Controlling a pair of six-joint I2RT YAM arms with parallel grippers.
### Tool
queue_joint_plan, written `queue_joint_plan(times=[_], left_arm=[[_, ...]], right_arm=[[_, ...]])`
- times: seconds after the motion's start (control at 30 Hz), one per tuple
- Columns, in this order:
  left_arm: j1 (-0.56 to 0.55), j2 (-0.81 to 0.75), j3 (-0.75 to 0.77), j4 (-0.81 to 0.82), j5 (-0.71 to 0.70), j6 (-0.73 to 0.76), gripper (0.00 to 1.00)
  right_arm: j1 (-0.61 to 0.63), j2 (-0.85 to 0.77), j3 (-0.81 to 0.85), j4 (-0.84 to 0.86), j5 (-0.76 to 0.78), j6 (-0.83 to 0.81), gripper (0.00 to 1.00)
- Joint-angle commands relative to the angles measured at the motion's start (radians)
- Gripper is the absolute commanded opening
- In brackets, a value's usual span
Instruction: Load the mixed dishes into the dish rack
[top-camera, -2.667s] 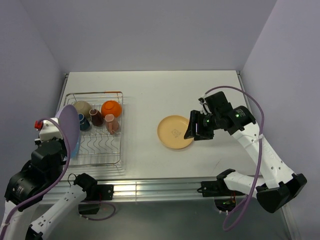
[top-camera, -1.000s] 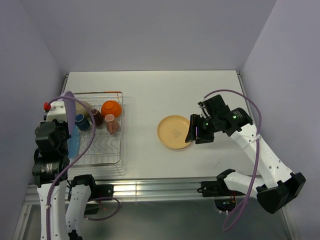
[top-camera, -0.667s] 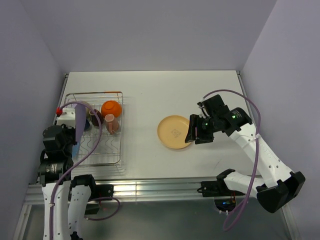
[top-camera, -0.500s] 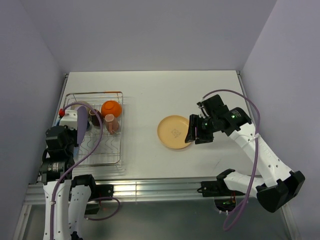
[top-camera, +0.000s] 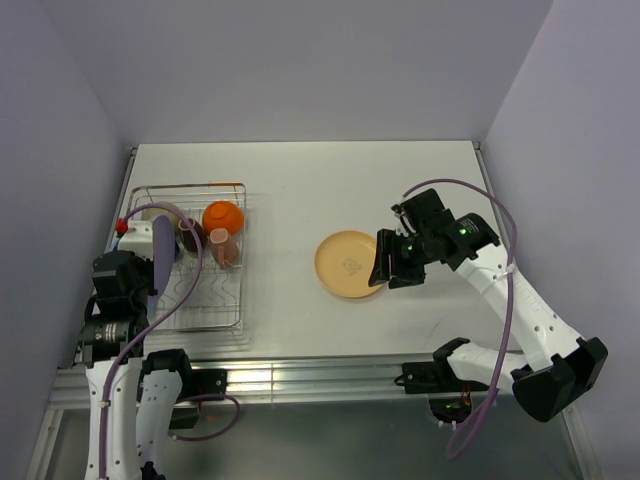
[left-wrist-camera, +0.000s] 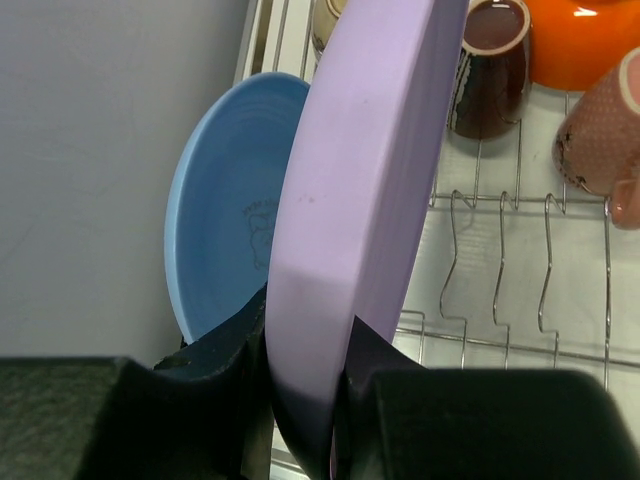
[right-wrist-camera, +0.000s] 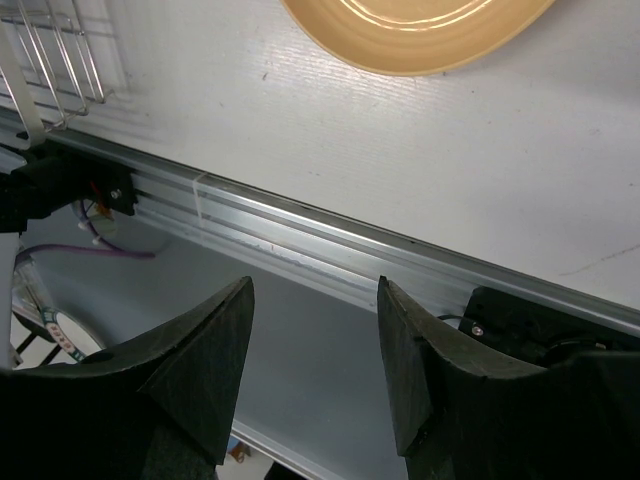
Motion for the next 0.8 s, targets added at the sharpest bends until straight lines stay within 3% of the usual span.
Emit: queue_joint_plan(times=[0.0,0.43,0.57,0.77], left_arm=[[0.006,0.012,0.049,-0.089,0.01,-0.013,0.0],[0.006,0.03,0.044,-0.103,0.075,-0.008,0.0],[0.006,0.007,0.036,-0.097,0.076,-0.01,0.18],[0.007,0.016,0.027,-0.092,0.099,-0.007,0.25]], right_arm=[[0.009,0.009,0.01,0.033,0.001,-0.013,0.6],[0.008,0.005,0.012,0.034,0.012,-0.007,0.6],[0.008,0.001,0.01,0.034,0.019,-0.004,0.6],[-0.001,0.005,0.007,0.034,0.022,0.002,0.6]])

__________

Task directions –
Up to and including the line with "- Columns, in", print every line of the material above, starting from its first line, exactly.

Response to this task –
Controlling a pair of six-joint I2RT YAM arms with parallel grippers.
### Tool
queue_joint_plan, written `queue_joint_plan(times=[_], left_arm=[[_, ...]], right_arm=[[_, ...]])`
- times: seconds after the motion's start (control at 30 Hz), one per tuple
- Columns, in this order:

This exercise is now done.